═══ Supplied information ═══

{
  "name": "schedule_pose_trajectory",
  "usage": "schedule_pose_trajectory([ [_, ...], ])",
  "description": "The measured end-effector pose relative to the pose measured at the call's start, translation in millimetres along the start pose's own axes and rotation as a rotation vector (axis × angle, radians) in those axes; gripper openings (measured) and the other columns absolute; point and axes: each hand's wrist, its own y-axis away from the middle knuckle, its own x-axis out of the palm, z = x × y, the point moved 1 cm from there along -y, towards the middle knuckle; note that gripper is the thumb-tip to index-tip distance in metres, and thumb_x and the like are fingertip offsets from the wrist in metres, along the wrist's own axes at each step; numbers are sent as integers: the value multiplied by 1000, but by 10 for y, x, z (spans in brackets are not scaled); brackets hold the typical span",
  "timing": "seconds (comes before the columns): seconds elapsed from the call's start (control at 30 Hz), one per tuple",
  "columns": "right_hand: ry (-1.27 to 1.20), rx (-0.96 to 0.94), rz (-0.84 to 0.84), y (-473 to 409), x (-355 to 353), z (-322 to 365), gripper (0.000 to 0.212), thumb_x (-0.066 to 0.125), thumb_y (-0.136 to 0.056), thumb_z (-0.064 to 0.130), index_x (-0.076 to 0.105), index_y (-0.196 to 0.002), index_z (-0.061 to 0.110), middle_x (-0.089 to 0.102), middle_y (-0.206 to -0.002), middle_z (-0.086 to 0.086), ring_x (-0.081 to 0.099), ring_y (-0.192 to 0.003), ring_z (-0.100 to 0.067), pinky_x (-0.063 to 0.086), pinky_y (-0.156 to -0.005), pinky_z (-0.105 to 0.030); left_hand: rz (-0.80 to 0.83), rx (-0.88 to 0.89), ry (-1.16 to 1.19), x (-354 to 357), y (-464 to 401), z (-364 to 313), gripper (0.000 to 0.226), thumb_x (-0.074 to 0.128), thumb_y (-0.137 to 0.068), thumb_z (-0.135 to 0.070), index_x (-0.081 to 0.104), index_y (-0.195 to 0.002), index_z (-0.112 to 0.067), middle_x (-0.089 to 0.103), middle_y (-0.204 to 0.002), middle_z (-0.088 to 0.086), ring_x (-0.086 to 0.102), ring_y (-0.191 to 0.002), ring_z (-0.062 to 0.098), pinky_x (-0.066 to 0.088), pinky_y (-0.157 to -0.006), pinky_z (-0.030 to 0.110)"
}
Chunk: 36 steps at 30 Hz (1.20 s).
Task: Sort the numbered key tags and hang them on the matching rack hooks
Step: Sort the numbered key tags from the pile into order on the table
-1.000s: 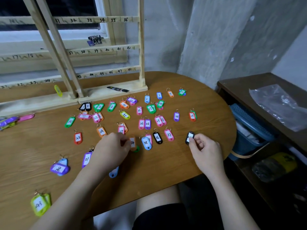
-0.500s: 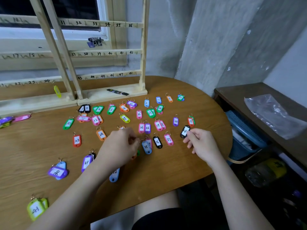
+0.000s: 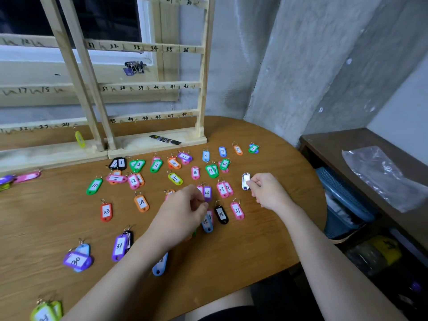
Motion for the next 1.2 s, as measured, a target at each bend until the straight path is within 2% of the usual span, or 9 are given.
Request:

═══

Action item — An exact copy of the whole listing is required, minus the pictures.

Output —
{
  "name": "schedule_pose_trajectory",
  "usage": "schedule_pose_trajectory([ [_, ...], ])",
  "description": "The measured end-effector pose relative to the pose measured at the call's start, translation in millimetres along the start pose's own axes and rotation as a rotation vector (axis × angle, radians) in those axes; gripper openings (measured) and the other columns absolute; point and axes: each hand's wrist, its own y-axis away from the middle knuckle, its own x-axis out of the palm, z = x × y, the point moved 1 cm from there along -y, towards the middle knuckle; note that gripper is the thumb-tip to index-tip distance in metres, and thumb_x and the like are fingertip offsets from the wrist in metres, along the wrist's own axes at each step; numbers are sent as integers: the value multiplied by 1000, but by 10 for y, x, z (spans in brackets are not scaled); brackets hold the typical span",
  "timing": "seconds (comes before the columns): seconds elapsed from the call's start (control at 30 Hz), one per tuple",
  "columns": "right_hand: ry (-1.27 to 1.20), rx (-0.96 to 0.94), rz (-0.84 to 0.84), y (-473 to 409), x (-355 to 353), z (-322 to 365), gripper (0.000 to 0.212), thumb_x (-0.066 to 0.125), thumb_y (-0.136 to 0.056), thumb_z (-0.064 to 0.130), index_x (-0.076 to 0.105), index_y (-0.196 to 0.002), index_z (-0.061 to 0.110), middle_x (-0.089 to 0.102), middle_y (-0.206 to -0.002), middle_z (-0.086 to 0.086), ring_x (-0.081 to 0.099), ring_y (-0.192 to 0.003), ring_z (-0.100 to 0.067), pinky_x (-0.063 to 0.086), pinky_y (-0.156 to -0.005), pinky_z (-0.105 to 0.030); left_hand: rz (-0.80 to 0.83), rx (-0.88 to 0.89), ry (-1.16 to 1.19), x (-354 to 357), y (-464 to 401), z (-364 to 313), gripper (0.000 to 0.226), thumb_x (-0.074 to 0.128), thumb_y (-0.137 to 0.068), thumb_z (-0.135 to 0.070), index_x (-0.081 to 0.104), index_y (-0.195 to 0.002), index_z (-0.112 to 0.067), middle_x (-0.089 to 0.103), middle_y (-0.204 to 0.002), middle_z (-0.088 to 0.086), ring_x (-0.086 to 0.102), ring_y (-0.191 to 0.002), ring_z (-0.062 to 0.098), pinky_x (-0.066 to 0.088), pinky_y (-0.157 to -0.006), pinky_z (-0.030 to 0.110)"
}
Chunk: 36 steps at 30 Hz (1.20 s).
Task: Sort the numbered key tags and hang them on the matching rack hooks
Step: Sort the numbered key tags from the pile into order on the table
-1.000s: 
-0.500s: 
+0.000s: 
Motion for the next 1.2 s, as measured, a target at each bend until the straight path is within 2% of the usual span, or 9 are given.
Request:

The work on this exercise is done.